> Aim of the task:
What is the number of lines in the listing below that contain the word "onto"? Give only that number.

#### Recorded data

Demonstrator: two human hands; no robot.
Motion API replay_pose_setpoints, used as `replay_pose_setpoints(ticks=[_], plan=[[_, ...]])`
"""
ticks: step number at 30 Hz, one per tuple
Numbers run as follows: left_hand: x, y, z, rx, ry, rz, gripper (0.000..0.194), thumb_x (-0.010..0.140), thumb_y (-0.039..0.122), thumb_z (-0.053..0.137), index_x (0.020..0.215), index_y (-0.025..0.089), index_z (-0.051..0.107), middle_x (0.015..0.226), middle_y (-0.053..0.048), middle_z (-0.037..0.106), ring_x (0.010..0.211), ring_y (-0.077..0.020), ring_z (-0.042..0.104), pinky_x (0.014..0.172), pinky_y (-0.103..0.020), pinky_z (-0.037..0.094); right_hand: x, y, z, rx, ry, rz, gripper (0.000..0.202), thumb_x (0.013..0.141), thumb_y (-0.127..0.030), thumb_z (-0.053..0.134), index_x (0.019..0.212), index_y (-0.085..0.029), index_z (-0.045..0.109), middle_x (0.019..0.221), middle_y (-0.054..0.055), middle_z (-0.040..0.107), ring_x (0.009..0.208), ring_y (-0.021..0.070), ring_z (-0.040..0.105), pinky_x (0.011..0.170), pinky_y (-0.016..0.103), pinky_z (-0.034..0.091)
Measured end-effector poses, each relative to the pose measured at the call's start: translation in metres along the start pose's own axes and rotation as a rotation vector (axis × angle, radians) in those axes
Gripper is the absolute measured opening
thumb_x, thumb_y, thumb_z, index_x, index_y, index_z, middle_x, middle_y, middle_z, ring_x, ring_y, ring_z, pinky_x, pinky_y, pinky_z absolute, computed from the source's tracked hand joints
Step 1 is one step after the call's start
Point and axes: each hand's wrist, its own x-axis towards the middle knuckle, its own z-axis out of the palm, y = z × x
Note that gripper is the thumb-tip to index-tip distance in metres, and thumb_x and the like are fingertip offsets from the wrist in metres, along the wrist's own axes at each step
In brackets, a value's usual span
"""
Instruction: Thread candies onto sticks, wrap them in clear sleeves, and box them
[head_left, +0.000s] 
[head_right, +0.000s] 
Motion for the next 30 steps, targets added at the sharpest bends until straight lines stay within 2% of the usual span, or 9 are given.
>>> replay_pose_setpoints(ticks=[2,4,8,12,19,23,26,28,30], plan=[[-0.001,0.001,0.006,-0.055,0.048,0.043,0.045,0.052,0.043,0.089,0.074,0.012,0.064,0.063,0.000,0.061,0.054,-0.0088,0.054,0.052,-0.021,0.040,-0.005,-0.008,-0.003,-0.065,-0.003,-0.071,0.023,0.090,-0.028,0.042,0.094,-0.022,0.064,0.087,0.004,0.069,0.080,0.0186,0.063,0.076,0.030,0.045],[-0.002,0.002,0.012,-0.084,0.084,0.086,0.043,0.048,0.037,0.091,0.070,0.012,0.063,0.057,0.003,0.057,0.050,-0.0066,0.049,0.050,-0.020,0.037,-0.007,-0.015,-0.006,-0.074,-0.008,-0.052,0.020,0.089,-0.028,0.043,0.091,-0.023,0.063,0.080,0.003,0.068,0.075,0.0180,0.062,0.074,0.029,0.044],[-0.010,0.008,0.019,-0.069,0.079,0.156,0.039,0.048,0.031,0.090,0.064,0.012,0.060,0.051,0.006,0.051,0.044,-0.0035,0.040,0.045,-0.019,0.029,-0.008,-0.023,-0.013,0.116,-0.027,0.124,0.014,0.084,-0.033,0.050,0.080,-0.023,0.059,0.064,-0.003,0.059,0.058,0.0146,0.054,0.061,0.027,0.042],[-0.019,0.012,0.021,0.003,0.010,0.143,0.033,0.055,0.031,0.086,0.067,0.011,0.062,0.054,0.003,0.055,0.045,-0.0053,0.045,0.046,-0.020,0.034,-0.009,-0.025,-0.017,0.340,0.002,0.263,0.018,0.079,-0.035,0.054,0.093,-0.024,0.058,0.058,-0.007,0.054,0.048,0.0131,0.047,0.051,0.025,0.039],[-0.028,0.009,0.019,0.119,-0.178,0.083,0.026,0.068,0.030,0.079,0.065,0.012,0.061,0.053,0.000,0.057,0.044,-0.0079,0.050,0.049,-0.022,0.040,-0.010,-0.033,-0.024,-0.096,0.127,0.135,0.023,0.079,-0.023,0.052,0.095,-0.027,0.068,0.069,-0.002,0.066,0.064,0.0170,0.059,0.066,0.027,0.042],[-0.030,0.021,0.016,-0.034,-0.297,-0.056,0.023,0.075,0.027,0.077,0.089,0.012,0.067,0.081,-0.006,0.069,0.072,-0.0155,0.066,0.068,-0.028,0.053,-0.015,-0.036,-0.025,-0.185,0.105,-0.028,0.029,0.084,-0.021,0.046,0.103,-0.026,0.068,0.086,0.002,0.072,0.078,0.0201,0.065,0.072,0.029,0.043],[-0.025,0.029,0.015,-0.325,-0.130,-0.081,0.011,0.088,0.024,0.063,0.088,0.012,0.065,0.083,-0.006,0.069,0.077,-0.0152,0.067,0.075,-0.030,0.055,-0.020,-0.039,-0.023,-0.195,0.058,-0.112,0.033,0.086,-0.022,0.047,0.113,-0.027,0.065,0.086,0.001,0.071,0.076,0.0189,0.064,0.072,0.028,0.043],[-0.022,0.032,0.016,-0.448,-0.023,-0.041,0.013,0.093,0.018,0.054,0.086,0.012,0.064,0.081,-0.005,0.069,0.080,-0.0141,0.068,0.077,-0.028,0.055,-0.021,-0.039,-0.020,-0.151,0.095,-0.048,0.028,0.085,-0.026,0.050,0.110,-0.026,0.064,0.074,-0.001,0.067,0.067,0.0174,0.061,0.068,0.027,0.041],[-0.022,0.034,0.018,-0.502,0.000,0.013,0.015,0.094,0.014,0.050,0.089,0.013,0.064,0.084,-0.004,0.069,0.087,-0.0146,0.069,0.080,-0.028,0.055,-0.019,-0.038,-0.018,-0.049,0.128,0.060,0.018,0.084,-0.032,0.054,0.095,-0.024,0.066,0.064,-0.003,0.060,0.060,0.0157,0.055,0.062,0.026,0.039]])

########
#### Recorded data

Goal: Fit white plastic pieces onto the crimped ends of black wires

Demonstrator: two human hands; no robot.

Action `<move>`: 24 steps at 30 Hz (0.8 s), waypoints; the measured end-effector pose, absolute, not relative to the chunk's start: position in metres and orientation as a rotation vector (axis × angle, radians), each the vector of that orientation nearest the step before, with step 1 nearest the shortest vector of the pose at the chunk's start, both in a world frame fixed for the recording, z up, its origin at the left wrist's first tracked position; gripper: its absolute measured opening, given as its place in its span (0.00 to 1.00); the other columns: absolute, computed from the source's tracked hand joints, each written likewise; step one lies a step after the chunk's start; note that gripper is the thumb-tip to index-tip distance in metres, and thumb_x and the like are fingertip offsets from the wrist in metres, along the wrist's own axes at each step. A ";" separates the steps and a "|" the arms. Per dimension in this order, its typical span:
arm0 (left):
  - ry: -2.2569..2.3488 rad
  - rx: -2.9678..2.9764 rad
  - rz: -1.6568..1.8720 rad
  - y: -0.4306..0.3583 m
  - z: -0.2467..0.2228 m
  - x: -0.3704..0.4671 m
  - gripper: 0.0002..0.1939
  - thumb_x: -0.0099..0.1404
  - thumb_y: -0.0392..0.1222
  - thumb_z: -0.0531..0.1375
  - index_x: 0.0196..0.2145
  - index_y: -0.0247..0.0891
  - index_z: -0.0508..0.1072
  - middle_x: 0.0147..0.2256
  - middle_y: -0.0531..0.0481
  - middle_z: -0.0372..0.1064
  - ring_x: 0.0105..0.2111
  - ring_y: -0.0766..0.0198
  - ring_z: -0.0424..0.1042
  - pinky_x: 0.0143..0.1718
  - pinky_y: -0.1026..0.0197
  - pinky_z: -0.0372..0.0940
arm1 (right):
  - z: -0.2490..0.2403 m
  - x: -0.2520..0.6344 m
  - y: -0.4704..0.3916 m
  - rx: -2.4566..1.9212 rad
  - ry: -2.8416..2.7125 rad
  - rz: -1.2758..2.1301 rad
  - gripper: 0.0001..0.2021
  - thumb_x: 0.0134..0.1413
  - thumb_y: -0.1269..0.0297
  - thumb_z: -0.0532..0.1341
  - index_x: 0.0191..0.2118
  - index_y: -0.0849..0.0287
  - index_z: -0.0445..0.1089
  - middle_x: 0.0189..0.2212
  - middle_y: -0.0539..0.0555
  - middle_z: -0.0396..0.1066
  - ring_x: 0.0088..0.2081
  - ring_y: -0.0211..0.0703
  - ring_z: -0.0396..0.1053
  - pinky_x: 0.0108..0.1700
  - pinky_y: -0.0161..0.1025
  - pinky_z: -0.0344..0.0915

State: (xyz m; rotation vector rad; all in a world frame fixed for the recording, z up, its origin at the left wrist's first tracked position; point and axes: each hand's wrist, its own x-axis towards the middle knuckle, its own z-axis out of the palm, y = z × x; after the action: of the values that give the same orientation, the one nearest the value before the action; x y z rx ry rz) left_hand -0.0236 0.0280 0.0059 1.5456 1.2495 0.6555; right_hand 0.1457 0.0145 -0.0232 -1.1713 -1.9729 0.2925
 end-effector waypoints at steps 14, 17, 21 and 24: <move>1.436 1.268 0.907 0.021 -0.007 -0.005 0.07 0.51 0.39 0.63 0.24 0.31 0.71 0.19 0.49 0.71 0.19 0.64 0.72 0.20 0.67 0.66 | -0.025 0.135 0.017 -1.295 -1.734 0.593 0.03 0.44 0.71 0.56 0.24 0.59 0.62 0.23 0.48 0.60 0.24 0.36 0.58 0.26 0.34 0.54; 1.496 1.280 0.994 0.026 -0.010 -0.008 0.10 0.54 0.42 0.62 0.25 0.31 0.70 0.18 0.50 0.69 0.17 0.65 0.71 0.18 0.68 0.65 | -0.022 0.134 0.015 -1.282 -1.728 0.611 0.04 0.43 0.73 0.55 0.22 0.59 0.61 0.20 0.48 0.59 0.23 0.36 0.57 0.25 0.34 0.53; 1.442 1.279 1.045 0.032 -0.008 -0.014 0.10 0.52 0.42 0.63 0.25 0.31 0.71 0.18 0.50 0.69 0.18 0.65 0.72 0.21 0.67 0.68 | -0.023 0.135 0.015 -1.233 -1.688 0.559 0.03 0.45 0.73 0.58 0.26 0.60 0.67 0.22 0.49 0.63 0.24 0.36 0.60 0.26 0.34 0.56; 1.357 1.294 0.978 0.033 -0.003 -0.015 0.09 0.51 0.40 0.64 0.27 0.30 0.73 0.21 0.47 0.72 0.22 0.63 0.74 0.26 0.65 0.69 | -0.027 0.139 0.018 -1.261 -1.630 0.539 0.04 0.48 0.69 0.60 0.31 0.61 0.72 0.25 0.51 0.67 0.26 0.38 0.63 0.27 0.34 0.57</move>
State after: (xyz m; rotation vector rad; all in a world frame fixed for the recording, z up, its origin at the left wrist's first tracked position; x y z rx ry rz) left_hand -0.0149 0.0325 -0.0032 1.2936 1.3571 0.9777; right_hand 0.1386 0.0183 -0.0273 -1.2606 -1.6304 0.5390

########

> Finished exercise:
2